Raw data:
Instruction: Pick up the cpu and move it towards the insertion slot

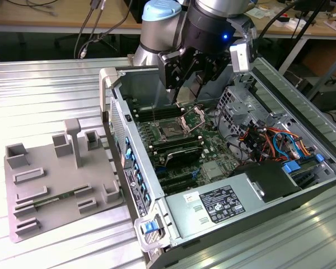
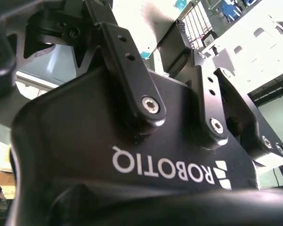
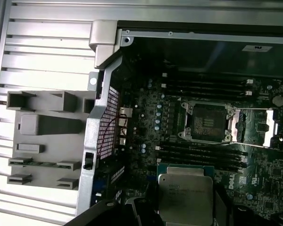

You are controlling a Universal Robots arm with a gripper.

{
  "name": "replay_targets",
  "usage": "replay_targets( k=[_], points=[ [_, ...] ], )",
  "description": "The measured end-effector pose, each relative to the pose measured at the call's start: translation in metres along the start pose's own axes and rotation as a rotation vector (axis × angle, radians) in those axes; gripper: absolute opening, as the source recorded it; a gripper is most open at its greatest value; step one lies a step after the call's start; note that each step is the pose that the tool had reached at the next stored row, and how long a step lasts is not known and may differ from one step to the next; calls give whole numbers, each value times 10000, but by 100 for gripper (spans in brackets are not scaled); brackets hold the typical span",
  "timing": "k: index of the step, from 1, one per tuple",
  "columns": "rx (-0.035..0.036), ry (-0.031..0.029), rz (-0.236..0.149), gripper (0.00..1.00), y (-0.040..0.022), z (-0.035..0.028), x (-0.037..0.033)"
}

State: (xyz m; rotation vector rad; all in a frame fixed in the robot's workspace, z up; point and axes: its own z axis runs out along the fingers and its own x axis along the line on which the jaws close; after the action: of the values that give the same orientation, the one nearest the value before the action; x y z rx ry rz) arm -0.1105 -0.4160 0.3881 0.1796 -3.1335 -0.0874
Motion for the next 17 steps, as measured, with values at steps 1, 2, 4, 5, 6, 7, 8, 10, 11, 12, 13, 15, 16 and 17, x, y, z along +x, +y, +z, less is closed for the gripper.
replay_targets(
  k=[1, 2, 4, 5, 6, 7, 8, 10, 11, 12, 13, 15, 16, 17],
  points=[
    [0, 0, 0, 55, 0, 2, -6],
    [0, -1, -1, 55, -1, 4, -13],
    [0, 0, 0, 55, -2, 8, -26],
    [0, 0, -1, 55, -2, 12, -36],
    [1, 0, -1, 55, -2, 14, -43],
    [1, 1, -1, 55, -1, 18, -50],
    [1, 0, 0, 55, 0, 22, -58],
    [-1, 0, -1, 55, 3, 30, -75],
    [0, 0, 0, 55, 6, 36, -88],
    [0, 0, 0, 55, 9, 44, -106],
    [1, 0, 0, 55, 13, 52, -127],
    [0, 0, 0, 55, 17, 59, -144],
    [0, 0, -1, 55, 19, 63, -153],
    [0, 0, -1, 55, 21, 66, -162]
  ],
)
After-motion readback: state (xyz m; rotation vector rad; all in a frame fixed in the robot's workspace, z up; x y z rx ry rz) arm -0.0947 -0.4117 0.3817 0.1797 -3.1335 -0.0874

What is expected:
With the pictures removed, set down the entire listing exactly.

Solution for this exercise:
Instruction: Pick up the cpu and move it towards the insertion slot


You are controlling a Universal Robots arm with a gripper.

{
  "name": "replay_targets",
  "usage": "replay_targets( k=[_], points=[ [_, ...] ], )",
  "description": "The measured end-effector pose, each relative to the pose measured at the call's start: translation in metres along the start pose's own axes and rotation as a rotation vector (axis × angle, radians) in those axes; gripper: absolute opening, as the source recorded it; a gripper is most open at its greatest value; step one lies a step after the call's start; note that each step is the pose that the tool had reached at the next stored row, and how long a step lasts is not known and may differ from one step to the next; calls give whole numbers, each value times 10000, but by 100 for gripper (spans in brackets are not scaled); brackets hold the typical span",
  "timing": "k: index of the step, from 1, one per tuple",
  "columns": "rx (-0.035..0.036), ry (-0.031..0.029), rz (-0.236..0.149), gripper (0.00..1.00), y (-0.040..0.022), z (-0.035..0.028), x (-0.037..0.033)"
}

State: (xyz m; rotation vector rad; all in a frame fixed in the robot's workspace, z up; point and axes: its own z axis runs out along the fingers and its own x axis along the line on which the jaws close; after the action: of the values that give the same orientation, the one nearest the value before the action; x y z rx ry rz) arm -0.1105 -0.4160 0.3881 0.1796 -3.1335 -0.0874
Motion for the next 17 steps, as measured, with values at steps 1, 2, 4, 5, 6, 7, 8, 10, 11, 12, 13, 15, 16 and 17, x, y, z along +x, +y, +z, less is closed for the gripper.
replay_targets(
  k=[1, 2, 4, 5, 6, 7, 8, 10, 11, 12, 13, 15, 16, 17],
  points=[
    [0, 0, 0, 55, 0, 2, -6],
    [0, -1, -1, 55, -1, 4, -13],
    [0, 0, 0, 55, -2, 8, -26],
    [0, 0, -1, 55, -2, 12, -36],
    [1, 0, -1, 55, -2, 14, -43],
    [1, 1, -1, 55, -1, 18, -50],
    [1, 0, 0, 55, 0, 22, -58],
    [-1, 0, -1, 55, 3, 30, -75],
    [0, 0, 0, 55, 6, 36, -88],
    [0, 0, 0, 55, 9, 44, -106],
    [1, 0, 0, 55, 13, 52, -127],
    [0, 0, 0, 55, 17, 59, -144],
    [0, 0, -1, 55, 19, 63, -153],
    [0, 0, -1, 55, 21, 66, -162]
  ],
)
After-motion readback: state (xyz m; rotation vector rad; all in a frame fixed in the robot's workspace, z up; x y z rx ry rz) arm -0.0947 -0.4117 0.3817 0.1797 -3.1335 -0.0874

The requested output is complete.